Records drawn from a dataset
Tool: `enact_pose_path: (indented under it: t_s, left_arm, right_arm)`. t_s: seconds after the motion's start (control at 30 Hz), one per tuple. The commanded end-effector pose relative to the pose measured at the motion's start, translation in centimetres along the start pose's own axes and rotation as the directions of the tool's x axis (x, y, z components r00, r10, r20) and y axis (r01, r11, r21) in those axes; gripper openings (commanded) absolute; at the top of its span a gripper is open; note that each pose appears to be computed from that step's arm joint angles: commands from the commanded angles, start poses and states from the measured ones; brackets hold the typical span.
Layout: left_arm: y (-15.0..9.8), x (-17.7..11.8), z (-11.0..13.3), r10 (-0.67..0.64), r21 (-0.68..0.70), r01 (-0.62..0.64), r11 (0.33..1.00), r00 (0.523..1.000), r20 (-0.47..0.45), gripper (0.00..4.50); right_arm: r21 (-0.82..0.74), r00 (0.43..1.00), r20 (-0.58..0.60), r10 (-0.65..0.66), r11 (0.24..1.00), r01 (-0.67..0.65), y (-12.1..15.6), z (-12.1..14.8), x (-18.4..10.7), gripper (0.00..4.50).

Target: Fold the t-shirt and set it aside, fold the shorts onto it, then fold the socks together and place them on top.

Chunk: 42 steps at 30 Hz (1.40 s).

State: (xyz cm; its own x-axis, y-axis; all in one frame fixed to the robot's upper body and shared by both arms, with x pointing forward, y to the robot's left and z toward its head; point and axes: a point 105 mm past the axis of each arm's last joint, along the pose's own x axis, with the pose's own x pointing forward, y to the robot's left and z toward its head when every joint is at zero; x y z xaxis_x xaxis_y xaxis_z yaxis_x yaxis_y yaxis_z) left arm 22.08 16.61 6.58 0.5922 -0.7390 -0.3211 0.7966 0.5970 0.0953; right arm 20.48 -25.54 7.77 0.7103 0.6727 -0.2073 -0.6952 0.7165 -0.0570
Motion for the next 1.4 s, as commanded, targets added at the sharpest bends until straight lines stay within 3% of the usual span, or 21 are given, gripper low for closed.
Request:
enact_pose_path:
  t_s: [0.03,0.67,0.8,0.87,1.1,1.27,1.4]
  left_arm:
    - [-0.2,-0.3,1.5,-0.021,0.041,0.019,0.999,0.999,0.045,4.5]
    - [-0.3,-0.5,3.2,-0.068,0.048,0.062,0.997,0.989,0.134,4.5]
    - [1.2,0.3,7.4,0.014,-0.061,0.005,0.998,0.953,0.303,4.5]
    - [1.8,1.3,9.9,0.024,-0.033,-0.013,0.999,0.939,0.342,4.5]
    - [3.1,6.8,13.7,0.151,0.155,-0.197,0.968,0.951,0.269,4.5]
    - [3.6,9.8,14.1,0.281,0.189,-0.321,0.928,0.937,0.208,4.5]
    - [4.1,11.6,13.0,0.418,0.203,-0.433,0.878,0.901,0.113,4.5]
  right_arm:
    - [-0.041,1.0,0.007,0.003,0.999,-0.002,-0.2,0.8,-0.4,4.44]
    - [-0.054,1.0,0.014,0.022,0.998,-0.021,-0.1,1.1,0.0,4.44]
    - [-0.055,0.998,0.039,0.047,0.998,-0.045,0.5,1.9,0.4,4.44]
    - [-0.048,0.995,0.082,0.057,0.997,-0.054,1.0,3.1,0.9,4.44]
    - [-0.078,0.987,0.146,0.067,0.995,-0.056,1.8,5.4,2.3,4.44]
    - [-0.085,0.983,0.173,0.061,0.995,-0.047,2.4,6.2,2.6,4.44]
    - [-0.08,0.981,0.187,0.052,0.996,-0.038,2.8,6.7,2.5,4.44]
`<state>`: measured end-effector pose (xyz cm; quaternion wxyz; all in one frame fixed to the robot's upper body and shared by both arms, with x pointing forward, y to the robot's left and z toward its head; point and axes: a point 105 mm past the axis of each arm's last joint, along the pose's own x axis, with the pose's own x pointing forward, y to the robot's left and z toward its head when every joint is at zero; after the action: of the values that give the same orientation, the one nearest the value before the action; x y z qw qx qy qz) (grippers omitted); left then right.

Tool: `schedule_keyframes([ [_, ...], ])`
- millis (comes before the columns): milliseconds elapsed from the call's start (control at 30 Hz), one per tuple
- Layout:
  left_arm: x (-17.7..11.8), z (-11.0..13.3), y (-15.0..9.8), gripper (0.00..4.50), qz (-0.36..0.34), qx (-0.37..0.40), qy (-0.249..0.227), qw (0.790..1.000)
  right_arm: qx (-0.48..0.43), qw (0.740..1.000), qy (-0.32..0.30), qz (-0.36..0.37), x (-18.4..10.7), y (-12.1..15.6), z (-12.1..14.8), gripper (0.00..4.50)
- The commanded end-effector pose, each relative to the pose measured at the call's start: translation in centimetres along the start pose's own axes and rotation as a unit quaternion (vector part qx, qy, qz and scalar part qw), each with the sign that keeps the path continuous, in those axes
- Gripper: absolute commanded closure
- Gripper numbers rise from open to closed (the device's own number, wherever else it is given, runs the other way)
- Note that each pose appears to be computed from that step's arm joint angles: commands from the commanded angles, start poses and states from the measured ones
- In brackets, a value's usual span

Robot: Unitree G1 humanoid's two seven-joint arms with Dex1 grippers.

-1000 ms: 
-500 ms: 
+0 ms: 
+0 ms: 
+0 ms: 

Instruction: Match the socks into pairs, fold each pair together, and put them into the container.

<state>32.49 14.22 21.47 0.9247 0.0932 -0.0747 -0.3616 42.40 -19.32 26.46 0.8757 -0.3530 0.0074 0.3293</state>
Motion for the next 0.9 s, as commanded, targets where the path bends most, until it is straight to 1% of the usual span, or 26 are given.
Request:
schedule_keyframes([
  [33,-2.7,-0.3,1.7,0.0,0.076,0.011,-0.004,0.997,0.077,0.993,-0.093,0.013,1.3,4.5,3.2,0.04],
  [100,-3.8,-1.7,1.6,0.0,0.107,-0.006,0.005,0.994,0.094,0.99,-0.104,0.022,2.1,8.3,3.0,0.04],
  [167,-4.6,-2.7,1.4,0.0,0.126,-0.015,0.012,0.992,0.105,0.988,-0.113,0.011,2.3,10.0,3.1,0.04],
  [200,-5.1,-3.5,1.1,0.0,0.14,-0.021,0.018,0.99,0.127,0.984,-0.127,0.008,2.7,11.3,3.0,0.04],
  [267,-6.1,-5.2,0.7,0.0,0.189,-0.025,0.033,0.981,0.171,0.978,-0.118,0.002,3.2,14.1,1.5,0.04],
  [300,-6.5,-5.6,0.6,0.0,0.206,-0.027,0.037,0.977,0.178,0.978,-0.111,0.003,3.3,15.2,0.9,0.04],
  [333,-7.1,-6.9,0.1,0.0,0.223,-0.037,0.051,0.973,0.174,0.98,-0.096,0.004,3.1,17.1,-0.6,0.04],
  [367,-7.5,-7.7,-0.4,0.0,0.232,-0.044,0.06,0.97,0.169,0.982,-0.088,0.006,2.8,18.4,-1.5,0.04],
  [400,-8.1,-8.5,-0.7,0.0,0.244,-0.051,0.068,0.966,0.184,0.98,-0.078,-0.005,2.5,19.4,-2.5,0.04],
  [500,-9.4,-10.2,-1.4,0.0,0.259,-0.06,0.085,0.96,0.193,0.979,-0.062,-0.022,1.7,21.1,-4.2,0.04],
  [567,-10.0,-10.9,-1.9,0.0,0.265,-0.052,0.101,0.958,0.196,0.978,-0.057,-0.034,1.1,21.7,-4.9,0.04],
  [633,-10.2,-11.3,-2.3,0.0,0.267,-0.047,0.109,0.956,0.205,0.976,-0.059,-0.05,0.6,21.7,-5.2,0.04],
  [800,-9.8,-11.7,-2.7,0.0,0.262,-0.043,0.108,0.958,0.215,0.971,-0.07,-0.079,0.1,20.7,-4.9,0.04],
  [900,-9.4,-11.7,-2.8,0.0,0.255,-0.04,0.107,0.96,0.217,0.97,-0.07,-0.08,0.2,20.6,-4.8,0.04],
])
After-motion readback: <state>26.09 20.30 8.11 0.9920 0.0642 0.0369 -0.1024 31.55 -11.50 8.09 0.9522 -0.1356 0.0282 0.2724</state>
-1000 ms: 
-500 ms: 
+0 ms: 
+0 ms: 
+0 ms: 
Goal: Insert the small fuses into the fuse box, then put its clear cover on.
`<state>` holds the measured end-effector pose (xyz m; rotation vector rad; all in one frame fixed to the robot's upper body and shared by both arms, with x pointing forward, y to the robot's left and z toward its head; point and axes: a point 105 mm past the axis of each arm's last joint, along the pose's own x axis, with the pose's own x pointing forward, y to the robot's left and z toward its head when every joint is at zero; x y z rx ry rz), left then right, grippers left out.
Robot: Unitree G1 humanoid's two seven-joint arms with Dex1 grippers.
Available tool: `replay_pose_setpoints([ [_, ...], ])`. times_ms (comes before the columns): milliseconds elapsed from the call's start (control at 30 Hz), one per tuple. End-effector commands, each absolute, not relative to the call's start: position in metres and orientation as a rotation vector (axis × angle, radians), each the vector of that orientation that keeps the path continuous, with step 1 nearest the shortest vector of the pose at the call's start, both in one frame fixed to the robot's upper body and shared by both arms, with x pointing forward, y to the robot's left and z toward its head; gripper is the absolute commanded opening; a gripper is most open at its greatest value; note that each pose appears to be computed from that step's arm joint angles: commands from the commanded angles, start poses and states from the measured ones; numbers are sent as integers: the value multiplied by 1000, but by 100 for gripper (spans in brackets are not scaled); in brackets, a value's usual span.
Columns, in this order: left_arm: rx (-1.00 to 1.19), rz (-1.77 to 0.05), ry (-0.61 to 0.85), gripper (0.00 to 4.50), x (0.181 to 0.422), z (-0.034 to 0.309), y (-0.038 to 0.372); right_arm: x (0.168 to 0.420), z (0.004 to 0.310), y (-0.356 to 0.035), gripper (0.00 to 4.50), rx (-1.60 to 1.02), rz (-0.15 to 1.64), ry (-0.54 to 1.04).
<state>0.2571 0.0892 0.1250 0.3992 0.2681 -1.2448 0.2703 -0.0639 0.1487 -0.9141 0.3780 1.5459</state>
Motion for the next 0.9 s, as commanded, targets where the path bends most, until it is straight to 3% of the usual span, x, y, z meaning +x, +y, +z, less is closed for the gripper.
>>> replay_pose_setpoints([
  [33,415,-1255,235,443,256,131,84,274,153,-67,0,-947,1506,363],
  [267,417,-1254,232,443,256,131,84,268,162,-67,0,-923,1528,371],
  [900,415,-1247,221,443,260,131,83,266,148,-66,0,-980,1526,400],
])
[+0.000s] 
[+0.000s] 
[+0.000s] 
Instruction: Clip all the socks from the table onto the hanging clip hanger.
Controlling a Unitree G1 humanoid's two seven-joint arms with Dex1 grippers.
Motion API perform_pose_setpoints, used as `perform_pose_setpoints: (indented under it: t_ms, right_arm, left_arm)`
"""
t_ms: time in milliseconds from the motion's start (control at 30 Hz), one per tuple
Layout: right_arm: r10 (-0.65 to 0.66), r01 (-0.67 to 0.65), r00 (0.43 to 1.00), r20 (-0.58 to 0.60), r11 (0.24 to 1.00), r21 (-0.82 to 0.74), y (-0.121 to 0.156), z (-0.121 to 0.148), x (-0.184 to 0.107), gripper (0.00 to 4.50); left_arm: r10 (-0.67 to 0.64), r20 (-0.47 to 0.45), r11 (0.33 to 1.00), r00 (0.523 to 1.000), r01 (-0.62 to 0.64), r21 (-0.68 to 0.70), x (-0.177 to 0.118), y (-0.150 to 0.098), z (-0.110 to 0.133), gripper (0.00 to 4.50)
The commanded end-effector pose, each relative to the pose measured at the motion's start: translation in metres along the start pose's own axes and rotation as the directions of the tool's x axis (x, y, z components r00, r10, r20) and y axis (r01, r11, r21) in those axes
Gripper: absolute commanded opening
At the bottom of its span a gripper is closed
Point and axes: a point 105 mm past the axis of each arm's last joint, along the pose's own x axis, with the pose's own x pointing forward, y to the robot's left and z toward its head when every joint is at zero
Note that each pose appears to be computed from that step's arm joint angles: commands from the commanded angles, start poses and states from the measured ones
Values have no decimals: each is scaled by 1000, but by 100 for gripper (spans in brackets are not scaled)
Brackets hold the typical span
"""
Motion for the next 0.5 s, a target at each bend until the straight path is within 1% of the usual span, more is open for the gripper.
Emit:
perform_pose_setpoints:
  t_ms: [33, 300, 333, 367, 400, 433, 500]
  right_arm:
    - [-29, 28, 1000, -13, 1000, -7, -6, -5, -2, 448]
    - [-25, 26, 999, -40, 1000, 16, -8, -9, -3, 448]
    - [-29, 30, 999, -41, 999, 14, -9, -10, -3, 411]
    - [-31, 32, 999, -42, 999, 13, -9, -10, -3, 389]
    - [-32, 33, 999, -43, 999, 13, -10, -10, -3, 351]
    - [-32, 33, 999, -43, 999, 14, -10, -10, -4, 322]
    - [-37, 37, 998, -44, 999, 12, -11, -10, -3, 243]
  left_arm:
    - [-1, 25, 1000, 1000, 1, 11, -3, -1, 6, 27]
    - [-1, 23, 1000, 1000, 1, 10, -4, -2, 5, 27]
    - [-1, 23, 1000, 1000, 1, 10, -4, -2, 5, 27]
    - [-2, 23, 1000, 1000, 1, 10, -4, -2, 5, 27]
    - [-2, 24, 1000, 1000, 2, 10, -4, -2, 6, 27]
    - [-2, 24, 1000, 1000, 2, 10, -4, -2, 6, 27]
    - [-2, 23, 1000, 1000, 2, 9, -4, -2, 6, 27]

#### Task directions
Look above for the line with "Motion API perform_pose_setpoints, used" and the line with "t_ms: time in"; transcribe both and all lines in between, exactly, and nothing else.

#### Answer to the exercise
Motion API perform_pose_setpoints, used as `perform_pose_setpoints: (indented under it: t_ms, right_arm, left_arm)`
"""
t_ms: time in milliseconds from the motion's start (control at 30 Hz), one per tuple

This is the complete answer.